To fix the raw smell of undercooked tomato paste, cook it longer over medium heat, stirring frequently, until it darkens slightly and the raw smell disappears. Adding a touch of sugar can also help balance the acidity and sweetness.
Undercooked tomato paste often has a sharp, raw smell and taste due to the presence of certain compounds that haven't been properly broken down through heat. The cooking process caramelizes the sugars in the tomato paste, developing a richer, sweeter flavor and eliminating the unpleasant raw aroma. Here's how to fix it:
Return to the Pan: If you've already added the tomato paste to your dish, continue cooking the entire dish over medium heat.
Cook it Out: If you haven't added it yet, place the tomato paste in a pan over medium heat with a little oil or butter.
Stir Frequently: Stir the tomato paste constantly to prevent it from burning and to ensure even cooking.
Observe the Color: Cook until the tomato paste darkens slightly in color. This usually takes about 5-10 minutes.

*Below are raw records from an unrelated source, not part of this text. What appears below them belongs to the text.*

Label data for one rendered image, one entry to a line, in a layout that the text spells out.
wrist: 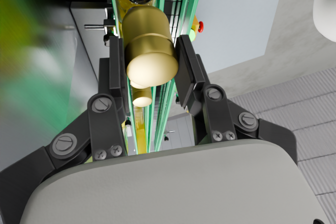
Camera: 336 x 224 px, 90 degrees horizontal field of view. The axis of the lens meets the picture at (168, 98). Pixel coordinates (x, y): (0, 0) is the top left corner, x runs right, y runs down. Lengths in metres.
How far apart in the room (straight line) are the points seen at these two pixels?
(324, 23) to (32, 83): 0.54
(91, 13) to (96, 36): 0.07
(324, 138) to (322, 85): 0.95
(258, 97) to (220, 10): 2.81
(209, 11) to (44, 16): 0.76
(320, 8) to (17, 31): 0.54
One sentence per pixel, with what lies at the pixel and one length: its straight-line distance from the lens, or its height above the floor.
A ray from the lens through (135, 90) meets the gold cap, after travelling 0.29.
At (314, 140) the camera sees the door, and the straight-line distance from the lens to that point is 3.55.
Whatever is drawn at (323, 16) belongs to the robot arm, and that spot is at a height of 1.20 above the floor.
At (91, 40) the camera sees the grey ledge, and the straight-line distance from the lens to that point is 0.57.
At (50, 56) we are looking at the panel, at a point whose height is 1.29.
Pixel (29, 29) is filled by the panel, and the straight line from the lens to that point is 0.25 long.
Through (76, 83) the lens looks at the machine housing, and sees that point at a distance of 0.47.
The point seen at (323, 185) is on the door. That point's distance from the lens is 3.45.
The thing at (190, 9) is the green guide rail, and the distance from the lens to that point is 0.44.
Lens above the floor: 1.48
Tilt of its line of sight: 30 degrees down
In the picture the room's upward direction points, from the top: 168 degrees clockwise

Smell Test: The raw smell should dissipate and be replaced by a richer, more caramelized aroma.
Add a Touch of Sugar (Optional): A pinch of sugar can help balance the acidity and enhance the sweetness, further improving the flavor.
Incorporate into Dish: Once the tomato paste is properly cooked, incorporate it into your recipe as directed.
Don't overcrowd the pan when cooking the tomato paste. Using a pan that's too small can lead to steaming instead of caramelization, which won't eliminate the raw smell effectively. Use a pan large enough to spread the tomato paste in a thin layer.